By Michael Froman
The tariffs announced by president Donld Trump should come as no surprise: Trump was acting on a deeply held belief and fulfilling a key campaign promise. But what’s less clear is what Trump was hoping to get out of this tariff play. The president seems to have multiple goals in mind. Whether he will succeed depends on which he prioritizes.
A few days ago, president Donald Trump announced that the United States was going to impose 25 percent tariffs on goods from its two neighbors, Canada and Mexico, and 10 percent tariffs on all goods from China. Economists predicted chaos. Investors braced for impact. Trading partners scrambled to respond.
By the end of the workday on Monday, Canada and Mexico had managed to secure a thirty-day delay by pledging to ramp up their efforts to prevent the flow of migrants and drugs through their borders. But at midnight on Tuesday, the tariffs against China took effect, with Trump calling them merely an “opening salvo.” For now, the market’s reaction has been relatively muted.

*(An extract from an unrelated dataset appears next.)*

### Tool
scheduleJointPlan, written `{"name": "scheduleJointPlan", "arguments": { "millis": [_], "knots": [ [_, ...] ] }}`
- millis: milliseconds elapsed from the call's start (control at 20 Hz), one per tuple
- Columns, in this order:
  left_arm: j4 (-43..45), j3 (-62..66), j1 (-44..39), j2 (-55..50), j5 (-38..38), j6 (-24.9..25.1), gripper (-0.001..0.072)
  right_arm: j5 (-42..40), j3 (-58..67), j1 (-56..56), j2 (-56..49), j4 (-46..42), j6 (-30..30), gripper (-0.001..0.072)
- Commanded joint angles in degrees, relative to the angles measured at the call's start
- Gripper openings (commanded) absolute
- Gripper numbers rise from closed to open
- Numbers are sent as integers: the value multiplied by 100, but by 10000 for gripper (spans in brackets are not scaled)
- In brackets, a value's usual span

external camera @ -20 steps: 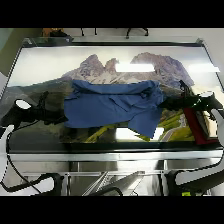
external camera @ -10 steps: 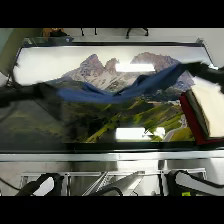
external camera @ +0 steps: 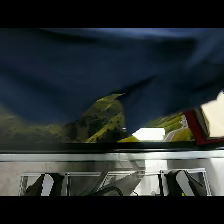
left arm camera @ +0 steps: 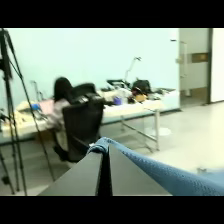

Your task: Fold the shirts.

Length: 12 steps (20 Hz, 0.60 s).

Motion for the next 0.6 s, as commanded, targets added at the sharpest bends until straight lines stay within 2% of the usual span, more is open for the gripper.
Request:
{"name": "scheduleJointPlan", "arguments": {
  "millis": [0, 100, 200, 300, 400, 550],
  "knots": [
    [216, 404, 68, -280, -208, -33, 13, 131, 273, -118, -31, -302, -17, 18],
    [221, -136, -280, -577, -557, 138, 14, 809, 131, -116, -391, -201, -17, 17],
    [354, -787, -887, -966, -691, 205, 13, 1141, -413, 24, -636, -92, -68, 17],
    [1012, -1364, -1714, -1469, -710, 348, 13, 1141, -1176, 431, -868, -356, -188, 17],
    [1926, -1862, -2616, -2085, -706, 356, 13, 1005, -1976, 1008, -1261, -979, -184, 17],
    [2811, -2524, -3471, -3150, -306, 354, 14, 212, -2789, 1757, -2225, -1860, -236, 17]
  ]
}}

The tariffs should come as no surprise: Trump was acting on a deeply held belief and fulfilling a key campaign promise. But what’s less clear is what Trump was hoping to get out of this tariff play. The president seems to have multiple goals in mind. Whether he will succeed depends on which he prioritizes.

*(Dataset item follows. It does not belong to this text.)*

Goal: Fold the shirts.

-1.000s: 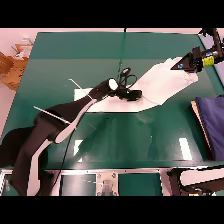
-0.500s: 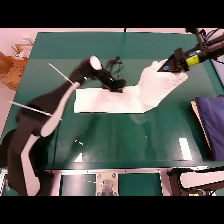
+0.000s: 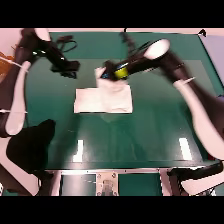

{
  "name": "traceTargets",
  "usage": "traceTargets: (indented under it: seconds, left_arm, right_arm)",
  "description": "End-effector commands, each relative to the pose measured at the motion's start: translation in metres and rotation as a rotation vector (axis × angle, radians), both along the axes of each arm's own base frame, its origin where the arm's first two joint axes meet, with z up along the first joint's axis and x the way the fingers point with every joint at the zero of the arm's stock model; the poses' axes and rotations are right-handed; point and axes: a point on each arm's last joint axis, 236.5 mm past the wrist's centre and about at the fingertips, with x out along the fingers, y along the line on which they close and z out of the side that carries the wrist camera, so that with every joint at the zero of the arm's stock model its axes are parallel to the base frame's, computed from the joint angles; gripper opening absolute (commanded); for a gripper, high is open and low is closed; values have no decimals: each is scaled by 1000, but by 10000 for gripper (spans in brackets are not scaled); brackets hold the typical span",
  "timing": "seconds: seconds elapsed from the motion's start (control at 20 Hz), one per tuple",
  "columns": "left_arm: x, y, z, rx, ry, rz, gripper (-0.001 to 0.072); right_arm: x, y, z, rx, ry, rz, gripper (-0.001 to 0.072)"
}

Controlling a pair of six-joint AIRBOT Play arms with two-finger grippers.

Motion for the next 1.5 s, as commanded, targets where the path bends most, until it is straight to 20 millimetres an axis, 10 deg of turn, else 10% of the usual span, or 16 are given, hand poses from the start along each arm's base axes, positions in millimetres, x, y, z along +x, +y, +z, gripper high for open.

One purpose seems to be to extract concessions in negotiations over a range of non-trade issues, from migration to drugs. The announcement of tariffs did immediately bring the Canadian and Mexican governments to the table, and the White House has made much of the changes they unveiled in response.

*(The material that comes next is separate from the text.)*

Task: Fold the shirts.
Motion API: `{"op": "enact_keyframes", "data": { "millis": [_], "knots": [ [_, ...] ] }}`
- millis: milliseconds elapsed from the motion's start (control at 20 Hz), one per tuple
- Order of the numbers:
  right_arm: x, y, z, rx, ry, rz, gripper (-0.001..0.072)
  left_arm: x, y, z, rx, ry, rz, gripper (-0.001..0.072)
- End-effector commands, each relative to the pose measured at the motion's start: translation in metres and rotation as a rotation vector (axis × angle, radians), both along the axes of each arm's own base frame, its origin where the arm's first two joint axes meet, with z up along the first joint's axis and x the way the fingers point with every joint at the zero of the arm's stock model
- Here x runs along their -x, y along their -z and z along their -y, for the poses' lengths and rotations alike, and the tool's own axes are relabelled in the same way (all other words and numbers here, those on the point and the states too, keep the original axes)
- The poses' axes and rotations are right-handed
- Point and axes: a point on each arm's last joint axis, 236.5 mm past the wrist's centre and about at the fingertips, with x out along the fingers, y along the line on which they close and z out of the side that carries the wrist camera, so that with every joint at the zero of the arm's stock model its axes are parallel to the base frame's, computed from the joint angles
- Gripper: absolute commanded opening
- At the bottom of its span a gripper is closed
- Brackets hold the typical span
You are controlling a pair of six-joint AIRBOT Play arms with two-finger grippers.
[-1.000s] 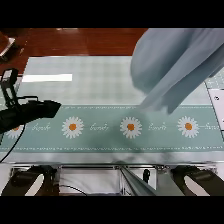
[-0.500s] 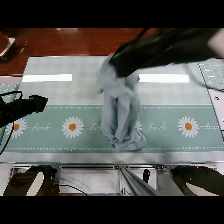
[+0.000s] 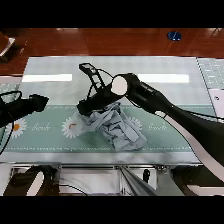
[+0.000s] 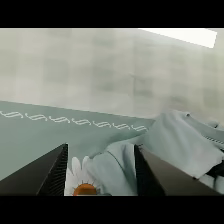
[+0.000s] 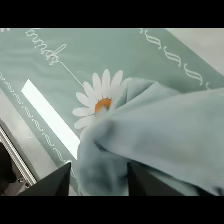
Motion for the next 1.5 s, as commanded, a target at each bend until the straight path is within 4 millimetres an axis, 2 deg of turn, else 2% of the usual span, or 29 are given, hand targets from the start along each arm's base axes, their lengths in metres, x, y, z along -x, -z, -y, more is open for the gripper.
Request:
{"op": "enact_keyframes", "data": {
  "millis": [0,50,100,150,200,250,300,350,400,450,500,550,700,800,900,1000,1150,1200,1250,1300,1450],
  "knots": [
    [-0.041,-0.012,0.053,0.052,0.103,0.033,0.0414,0.009,0.004,0.016,0.069,0.032,-0.045,0.0506],
    [-0.066,-0.021,0.095,0.118,0.195,0.073,0.0414,0.018,0.01,0.025,0.097,0.06,-0.097,0.0507],
    [-0.088,-0.028,0.147,0.203,0.295,0.114,0.0414,0.031,0.021,0.035,0.107,0.118,-0.165,0.0507],
    [-0.101,-0.033,0.195,0.266,0.395,0.129,0.0414,0.042,0.032,0.04,0.093,0.179,-0.216,0.0507],
    [-0.105,-0.035,0.245,0.315,0.495,0.127,0.0414,0.05,0.047,0.034,0.048,0.206,-0.272,0.0507],
    [-0.101,-0.032,0.289,0.343,0.582,0.107,0.0414,0.053,0.062,0.02,-0.006,0.187,-0.32,0.0507],
    [-0.09,-0.023,0.332,0.362,0.673,0.067,0.0414,0.053,0.073,0.007,-0.019,0.157,-0.361,0.0506],
    [-0.073,-0.011,0.37,0.371,0.764,0.02,0.0414,0.052,0.081,0.004,0.026,0.135,-0.401,0.0506],
    [-0.054,0.003,0.396,0.361,0.836,-0.025,0.0414,0.052,0.087,0.017,0.109,0.169,-0.433,0.0506],
    [-0.033,0.018,0.41,0.329,0.878,-0.068,0.0414,0.057,0.089,0.044,0.227,0.277,-0.453,0.0506],
    [-0.012,0.033,0.412,0.282,0.897,-0.109,0.0414,0.064,0.083,0.079,0.359,0.453,-0.437,0.0507],
    [0.004,0.045,0.409,0.237,0.904,-0.143,0.0414,0.072,0.084,0.099,0.428,0.568,-0.445,0.0507],
    [0.04,0.077,0.392,0.154,0.916,-0.23,0.0408,0.076,0.124,0.108,0.393,0.629,-0.551,0.0507],
    [0.057,0.094,0.375,0.13,0.885,-0.298,0.0408,0.089,0.139,0.12,0.402,0.684,-0.624,0.0507],
    [0.067,0.104,0.362,0.122,0.857,-0.327,0.0408,0.094,0.151,0.131,0.383,0.717,-0.657,0.0507],
    [0.069,0.106,0.354,0.122,0.838,-0.331,0.0408,0.086,0.162,0.138,0.33,0.699,-0.63,0.0507],
    [0.07,0.106,0.342,0.126,0.814,-0.326,0.0408,0.06,0.176,0.142,0.27,0.573,-0.584,0.0506],
    [0.071,0.107,0.34,0.131,0.812,-0.328,0.0408,0.055,0.178,0.142,0.262,0.543,-0.576,0.0483],
    [0.073,0.107,0.336,0.135,0.797,-0.33,0.0408,0.054,0.179,0.142,0.258,0.543,-0.572,0.0193],
    [0.078,0.109,0.333,0.151,0.775,-0.336,0.0408,0.054,0.178,0.143,0.256,0.551,-0.566,0.0022],
    [0.107,0.116,0.326,0.234,0.693,-0.405,0.0408,0.058,0.178,0.144,0.261,0.56,-0.577,0.0023]
  ]
}}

Canadian prime minister Justin Trudeau announced the appointment of a “fentanyl czar” and reiterated his prior commitment to spend hundreds of millions of dollars more on border security. Mexican President Claudia Sheinbaum promised to send ten thousand National Guard soldiers to the US border, joining the more than ten thousand troops already there.
Trump also hopes that tariffs will bring production back home and eliminate bilateral trade deficits. In remarks delivered by video to Davos, he exhorted foreign companies to shift their production to the United States. “Come make your product in America, and we will give you among the lowest taxes of any nation on Earth,” he said. “But if you don’t make your product in America, which is your prerogative, then, very simply, you will have to pay a tariff.”
Onshoring production is a long-term project. It takes time to reorder supply chains and invest in new factories. Doing so would almost certainly raise the costs of production, making the goods less competitive and more expensive for consumers and end users. In some cases, onshoring is simply infeasible. Is the United States suddenly going to turn over vast amounts of land.